(Information shown Opens)
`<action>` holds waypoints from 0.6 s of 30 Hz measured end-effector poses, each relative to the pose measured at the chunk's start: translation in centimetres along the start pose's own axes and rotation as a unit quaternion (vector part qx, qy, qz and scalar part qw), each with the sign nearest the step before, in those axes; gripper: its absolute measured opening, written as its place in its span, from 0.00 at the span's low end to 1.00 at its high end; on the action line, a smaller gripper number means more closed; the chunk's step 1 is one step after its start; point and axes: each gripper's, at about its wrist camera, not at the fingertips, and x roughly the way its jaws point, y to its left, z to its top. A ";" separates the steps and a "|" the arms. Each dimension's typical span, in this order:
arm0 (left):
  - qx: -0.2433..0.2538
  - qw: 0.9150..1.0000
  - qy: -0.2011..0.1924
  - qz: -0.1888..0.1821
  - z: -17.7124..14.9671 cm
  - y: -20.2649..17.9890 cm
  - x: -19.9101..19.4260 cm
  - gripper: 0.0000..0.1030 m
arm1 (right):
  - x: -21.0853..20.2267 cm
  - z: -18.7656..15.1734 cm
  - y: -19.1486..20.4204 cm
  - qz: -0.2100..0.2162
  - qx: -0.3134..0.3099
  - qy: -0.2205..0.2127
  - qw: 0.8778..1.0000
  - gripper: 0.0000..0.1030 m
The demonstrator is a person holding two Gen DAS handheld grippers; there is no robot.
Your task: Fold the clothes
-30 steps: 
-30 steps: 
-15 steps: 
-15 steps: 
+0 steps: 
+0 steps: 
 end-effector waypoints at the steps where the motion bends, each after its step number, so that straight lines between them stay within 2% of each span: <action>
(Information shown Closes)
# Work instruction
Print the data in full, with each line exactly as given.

# Answer box
`<action>` holds waypoints from 0.6 s of 30 Hz measured end-effector poses, each relative to the pose measured at the chunk's start: translation in centimetres along the start pose's own axes and rotation as a unit quaternion (vector part qx, qy, qz and scalar part qw), each with the sign nearest the step before, in those axes; gripper: its absolute measured opening, written as its place in its span, from 0.00 at the span's low end to 1.00 at its high end; on the action line, a smaller gripper number means more closed; the chunk's step 1 is one step after its start; point and axes: each gripper's, at about its wrist camera, not at the fingertips, and x roughly the way its jaws point, y to its left, z to its top. A ";" separates the steps and a "|" the arms. Each dimension's typical span, in this order:
arm0 (left):
  - qx: -0.2433..0.2538
  - qw: 0.9150..1.0000
  - qy: -0.2011..0.1924
  - qz: -0.1888..0.1821
  - z: -17.7124..14.9671 cm
  - y: -20.2649..17.9890 cm
  - x: -19.9101..19.4260 cm
  - gripper: 0.0000..0.1030 m
arm1 (right):
  - x: -21.0853..20.2267 cm
  - z: -18.7656..15.1734 cm
  - y: -19.1486..20.4204 cm
  - qz: -0.2100..0.2162
  - qx: -0.3134..0.3099
  - qy: -0.2205..0.2127
  - qw: 0.8778..1.0000
  - gripper: 0.0000..0.1030 m
The demonstrator is a person holding two Gen DAS handheld grippers; there is no robot.
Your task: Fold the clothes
-30 steps: 
-30 steps: 
-15 steps: 
-15 steps: 
+0 steps: 
+0 steps: 
 end-effector waypoints at the steps where the motion bends, each after its step number, so that straight lines between them stay within 2% of each span: <action>

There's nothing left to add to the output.